_Requirement_
Search the material below for the string "tuples" and extract each line that has it.

_Information given_
——

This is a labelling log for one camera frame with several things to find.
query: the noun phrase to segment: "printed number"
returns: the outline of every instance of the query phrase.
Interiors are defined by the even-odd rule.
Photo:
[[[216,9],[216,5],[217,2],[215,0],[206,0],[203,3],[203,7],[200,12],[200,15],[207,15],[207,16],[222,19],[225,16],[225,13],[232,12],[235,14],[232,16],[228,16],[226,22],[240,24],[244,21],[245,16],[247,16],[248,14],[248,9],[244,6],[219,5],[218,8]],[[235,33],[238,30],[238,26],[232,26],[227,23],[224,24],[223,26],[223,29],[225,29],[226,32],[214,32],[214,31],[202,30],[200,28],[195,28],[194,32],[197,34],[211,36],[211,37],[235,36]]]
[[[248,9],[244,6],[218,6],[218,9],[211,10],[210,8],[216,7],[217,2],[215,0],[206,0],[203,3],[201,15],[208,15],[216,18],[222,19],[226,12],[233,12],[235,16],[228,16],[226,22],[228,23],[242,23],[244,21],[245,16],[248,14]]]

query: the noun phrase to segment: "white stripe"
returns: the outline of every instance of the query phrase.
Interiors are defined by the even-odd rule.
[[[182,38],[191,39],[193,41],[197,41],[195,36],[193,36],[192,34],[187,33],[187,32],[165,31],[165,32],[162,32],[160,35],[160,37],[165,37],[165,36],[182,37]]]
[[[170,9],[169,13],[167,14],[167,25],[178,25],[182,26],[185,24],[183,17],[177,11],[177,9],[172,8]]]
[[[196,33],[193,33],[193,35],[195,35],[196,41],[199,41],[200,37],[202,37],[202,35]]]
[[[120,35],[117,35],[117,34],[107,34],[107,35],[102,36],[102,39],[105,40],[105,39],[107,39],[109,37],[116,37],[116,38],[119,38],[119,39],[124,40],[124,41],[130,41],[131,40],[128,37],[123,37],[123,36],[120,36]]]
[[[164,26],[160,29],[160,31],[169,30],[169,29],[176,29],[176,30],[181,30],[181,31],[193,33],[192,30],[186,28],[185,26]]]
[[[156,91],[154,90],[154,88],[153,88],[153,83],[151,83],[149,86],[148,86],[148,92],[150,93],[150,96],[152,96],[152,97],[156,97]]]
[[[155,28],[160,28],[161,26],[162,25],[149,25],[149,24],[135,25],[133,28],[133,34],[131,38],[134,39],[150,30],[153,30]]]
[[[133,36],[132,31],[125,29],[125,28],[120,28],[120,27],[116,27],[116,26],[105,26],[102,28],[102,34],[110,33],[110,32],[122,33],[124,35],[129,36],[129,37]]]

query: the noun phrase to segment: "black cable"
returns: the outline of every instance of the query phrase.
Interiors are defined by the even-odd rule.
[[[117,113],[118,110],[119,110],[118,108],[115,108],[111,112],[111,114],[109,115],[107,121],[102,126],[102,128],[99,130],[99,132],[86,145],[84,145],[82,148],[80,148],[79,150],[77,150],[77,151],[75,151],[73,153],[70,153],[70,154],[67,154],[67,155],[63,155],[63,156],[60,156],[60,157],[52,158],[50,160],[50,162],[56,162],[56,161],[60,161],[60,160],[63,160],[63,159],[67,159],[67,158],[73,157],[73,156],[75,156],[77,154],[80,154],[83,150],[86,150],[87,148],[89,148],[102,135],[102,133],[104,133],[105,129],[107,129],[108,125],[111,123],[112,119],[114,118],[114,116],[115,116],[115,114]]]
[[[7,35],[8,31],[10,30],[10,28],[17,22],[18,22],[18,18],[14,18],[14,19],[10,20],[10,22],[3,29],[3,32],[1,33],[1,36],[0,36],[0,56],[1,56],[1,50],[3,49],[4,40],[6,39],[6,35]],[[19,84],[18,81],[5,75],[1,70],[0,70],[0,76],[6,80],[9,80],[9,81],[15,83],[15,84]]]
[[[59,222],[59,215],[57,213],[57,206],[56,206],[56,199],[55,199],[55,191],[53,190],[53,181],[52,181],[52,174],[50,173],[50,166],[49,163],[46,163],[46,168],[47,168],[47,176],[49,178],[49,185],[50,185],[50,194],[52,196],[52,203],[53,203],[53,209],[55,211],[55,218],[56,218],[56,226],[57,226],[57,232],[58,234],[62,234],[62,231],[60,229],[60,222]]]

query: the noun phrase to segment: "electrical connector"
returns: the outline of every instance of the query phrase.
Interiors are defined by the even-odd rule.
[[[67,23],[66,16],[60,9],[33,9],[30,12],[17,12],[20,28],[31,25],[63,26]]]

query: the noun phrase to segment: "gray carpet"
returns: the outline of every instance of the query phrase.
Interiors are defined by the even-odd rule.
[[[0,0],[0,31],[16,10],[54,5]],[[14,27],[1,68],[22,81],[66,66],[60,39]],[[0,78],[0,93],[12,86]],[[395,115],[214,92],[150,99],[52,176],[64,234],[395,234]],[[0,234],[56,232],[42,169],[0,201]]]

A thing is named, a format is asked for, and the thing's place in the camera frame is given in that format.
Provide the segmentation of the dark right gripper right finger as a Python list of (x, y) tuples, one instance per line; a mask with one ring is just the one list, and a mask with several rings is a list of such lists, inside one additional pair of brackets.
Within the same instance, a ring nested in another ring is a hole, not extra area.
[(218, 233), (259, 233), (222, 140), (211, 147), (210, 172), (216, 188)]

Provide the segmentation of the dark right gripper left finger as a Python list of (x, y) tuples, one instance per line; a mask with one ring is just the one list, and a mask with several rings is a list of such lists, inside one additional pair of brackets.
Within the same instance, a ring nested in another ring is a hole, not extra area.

——

_Response below_
Provide the segmentation of the dark right gripper right finger as a Python list of (x, y) tuples, one instance per line; a mask with one ring is just the one list, and a mask with several rings is a list of such lists, inside one additional pair of brackets.
Provide the segmentation of the dark right gripper left finger as a Python list of (x, y) tuples, one instance per line; a mask with one ring is just the one list, and a mask with several rings is a list of such lists, inside one additional pair of brackets.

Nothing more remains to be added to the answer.